The usual route is joint ventures with Chinese companies or franchise operations to simplify the legalities and business licensing issues. While opening in key cities seems to have been highly successful for brands such as Kidston, David He believes that bricks and mortar operations will be far more difficult if companies want to expand into the secondary areas: “Staff can be a major problem,” he says. “Luxury brands want to deliver good customer service and there is often little understanding of what that means. Wages are also rising – last year, for example, more than 60% of foreign companies reported increases in their wage bills of 5-10%.” Equally challenging can be managing in-country stock levels: demographics and tastes are very different from Europe and with no outlet malls to offload last season’s rejects getting rid of surplus stock can be expensive.

Alipay is said to account for at least half of China’s non-bank online payment market

LANGUAGE

For those preferring to focus purely on online sales, language used on the website can also be a challenge. In theory, despite the dozens of official and indigenous languages, most Chinese should be able to read Mandarin characters. However, while “Simplified Chinese” is standard in the mainland, Hong Kong, Taiwan and Macau retain the use of the more complex “Traditional Chinese” characters. Since Cantonese is spoken in Hong Kong, there is also a tradition of written Cantonese and a number of additional Mandarin characters not used on the mainland. Those UK e-tailers which do attempt to translate their websites into Chinese generally seem to use a mixture of English and “Simplified Chinese” and obviously hope that most customers will cope.

Compounding some of these difficulties is the Chinese government’s attitude to foreign imports and its preoccupation with protecting local brands and businesses. Concerns over the resale of imported goods, for example, mean that wnOnline’s Tmall storefront will decline any order for more than four items of the same SKU as Chinese customs will regard the order as wholesale and it may be unlikely ever to emerge from the customs shed. State media also emphasises any criticisms of Western products – as with recent iPhone problems – to encourage customers to buy Chinese goods instead: Xiaomi is now the largest smartphone supplier in China and the third largest worldwide. The authorities also regularly delay granting permission for Western products to be released in China, so giving local companies plenty of time to copy the item and beat the original to market.

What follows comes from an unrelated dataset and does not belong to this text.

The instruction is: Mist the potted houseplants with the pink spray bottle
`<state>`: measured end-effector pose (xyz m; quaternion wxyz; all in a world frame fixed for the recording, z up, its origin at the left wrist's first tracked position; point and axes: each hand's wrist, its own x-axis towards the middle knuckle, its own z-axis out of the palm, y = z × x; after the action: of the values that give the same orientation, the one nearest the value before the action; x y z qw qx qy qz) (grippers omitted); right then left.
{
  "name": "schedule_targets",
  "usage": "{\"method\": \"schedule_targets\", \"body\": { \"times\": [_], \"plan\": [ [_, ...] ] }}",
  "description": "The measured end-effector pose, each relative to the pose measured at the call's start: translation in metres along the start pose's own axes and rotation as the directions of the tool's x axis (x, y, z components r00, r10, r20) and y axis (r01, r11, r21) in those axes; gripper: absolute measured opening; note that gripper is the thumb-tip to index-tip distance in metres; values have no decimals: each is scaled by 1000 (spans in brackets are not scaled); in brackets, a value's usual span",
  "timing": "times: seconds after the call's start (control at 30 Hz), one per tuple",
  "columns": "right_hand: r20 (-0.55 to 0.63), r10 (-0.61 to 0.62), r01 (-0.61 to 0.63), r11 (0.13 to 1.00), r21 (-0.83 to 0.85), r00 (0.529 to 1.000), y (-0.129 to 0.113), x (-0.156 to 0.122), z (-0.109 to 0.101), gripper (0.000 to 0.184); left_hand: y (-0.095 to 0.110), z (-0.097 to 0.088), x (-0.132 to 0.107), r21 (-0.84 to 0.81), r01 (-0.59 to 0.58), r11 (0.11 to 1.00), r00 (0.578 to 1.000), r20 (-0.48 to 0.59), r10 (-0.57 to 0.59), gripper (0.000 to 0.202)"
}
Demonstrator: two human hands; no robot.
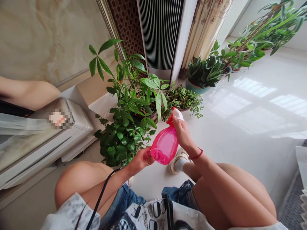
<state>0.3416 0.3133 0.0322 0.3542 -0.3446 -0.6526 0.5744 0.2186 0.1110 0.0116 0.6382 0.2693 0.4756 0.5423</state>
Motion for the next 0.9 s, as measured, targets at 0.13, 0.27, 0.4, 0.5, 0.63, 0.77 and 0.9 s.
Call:
{"method": "schedule_targets", "body": {
  "times": [0.13, 0.27, 0.4, 0.5, 0.63, 0.77, 0.9],
  "plan": [
    [3, -3, 3, 999, -45, 1000, 7, -5, 6, 61, -1, -5, -7, 43, -7, 999, 1000, -12, 7, 60],
    [20, 1, 1, 996, -88, 1000, 2, -17, 16, 60, -3, -11, -14, 32, 22, 999, 1000, -13, -21, 58],
    [90, -3, 13, 994, -112, 996, -5, -28, 29, 52, -12, -17, -20, -1, 38, 999, 998, 56, -38, 80],
    [165, -39, 70, 980, -186, 986, -8, -32, 40, 45, -19, -18, -26, 46, 41, 998, 999, 6, -41, 90],
    [274, -31, 119, 942, -313, 961, -8, -36, 56, 40, -21, -12, -34, 34, 77, 996, 997, -13, -77, 96],
    [326, -69, 212, 878, -428, 943, -3, -39, 71, 40, -21, -8, -38, -127, 79, 989, 996, -39, -84, 95],
    [372, -129, 316, 805, -501, 919, 4, -45, 86, 43, -26, -18, -42, -244, 152, 958, 986, -31, -165, 90]
  ]
}}
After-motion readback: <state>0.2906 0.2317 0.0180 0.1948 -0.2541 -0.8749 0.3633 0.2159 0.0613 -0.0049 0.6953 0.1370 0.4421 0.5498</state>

Alibaba, which dominates the Chinese market, focuses on local companies for its marketplace and, like other Chinese websites, has the added benefit of not charging sales tax. “That makes it low cost,” says David He, “and so it is cheaper to buy online. However, this is going to change as the government is not happy that the $9bn worth of goods sold by Alibaba on Singles Day was untaxed.” A new ecommerce tax would increase prices online and could encourage a return to real world shops in some areas. Another current advantage for Alibaba is that they will accept returns whereas bricks and mortar Chinese stores will not. “When you buy in a shop nothing can be refunded,” says He, “but online you can return goods and that can be another problem for Western websites.”

Sending goods back to the UK can be expensive and difficult so Chinese customers are more likely to try to resell the goods on Taobao.

For high end retailers, given concern over counterfeit goods, establishing a bricks and mortar presence in major Chinese cities may be the only way to build consumer trust, while shipping online orders direct from the UK helps to emphasise that the items are genuine. For others, a Tmall presence may be adequate in both the short- and long-term – although making sure that orders comply with local regulations is essential if they are ever to reach their destination. As for expansion beyond major cities – that would seem to demand a rather hefty investment in brand promotion for a rather questionable return.

Caveat emptor? Perhaps would-be sellers to China need be equally cautious.